**Dataset excerpt:**
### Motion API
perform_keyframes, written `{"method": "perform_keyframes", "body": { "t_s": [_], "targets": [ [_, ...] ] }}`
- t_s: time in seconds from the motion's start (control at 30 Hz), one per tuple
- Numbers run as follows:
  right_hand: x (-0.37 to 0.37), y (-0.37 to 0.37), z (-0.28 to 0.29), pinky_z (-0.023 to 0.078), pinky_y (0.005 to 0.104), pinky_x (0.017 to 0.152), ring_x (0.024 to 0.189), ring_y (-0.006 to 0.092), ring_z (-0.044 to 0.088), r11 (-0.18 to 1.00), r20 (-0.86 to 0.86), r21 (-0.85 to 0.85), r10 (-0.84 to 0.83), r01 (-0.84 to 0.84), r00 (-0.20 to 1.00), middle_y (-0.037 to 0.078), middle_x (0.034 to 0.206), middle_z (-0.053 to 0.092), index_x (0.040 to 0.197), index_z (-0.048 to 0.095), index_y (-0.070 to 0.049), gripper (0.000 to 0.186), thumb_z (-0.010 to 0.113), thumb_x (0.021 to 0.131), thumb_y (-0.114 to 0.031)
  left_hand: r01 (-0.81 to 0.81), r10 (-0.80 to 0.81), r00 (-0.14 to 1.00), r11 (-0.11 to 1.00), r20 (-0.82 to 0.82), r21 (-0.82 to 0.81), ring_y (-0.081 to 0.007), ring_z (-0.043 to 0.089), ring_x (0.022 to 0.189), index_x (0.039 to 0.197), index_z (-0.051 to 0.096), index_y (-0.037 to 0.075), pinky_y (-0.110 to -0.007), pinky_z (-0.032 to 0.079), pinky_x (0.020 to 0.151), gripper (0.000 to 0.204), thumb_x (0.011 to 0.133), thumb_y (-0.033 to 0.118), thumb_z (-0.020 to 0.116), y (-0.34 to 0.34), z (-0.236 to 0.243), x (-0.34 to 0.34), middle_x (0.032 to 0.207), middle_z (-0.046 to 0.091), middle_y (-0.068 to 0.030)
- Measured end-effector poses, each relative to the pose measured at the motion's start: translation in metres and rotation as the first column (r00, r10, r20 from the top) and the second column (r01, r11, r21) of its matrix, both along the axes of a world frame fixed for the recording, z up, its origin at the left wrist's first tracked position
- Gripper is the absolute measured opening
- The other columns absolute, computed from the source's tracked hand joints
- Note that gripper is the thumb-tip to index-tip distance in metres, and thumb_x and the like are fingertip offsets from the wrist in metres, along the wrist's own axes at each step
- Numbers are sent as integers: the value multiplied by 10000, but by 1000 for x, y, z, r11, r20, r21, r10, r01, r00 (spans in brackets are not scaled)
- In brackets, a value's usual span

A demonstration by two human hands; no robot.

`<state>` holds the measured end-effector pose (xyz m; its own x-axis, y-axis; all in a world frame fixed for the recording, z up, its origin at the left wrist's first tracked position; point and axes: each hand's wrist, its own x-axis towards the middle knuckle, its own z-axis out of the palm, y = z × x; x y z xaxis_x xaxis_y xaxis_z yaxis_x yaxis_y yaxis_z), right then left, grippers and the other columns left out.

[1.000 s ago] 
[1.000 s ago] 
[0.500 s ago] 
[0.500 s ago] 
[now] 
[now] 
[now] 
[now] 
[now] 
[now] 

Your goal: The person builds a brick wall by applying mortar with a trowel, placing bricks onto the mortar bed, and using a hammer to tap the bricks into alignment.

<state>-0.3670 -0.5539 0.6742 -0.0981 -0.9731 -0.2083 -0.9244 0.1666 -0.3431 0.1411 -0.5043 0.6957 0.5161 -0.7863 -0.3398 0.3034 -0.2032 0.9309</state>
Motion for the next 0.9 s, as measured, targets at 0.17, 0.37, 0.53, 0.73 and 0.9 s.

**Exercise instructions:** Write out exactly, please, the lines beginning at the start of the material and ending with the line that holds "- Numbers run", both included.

**Output:**
### Motion API
perform_keyframes, written `{"method": "perform_keyframes", "body": { "t_s": [_], "targets": [ [_, ...] ] }}`
- t_s: time in seconds from the motion's start (control at 30 Hz), one per tuple
- Numbers run as follows:

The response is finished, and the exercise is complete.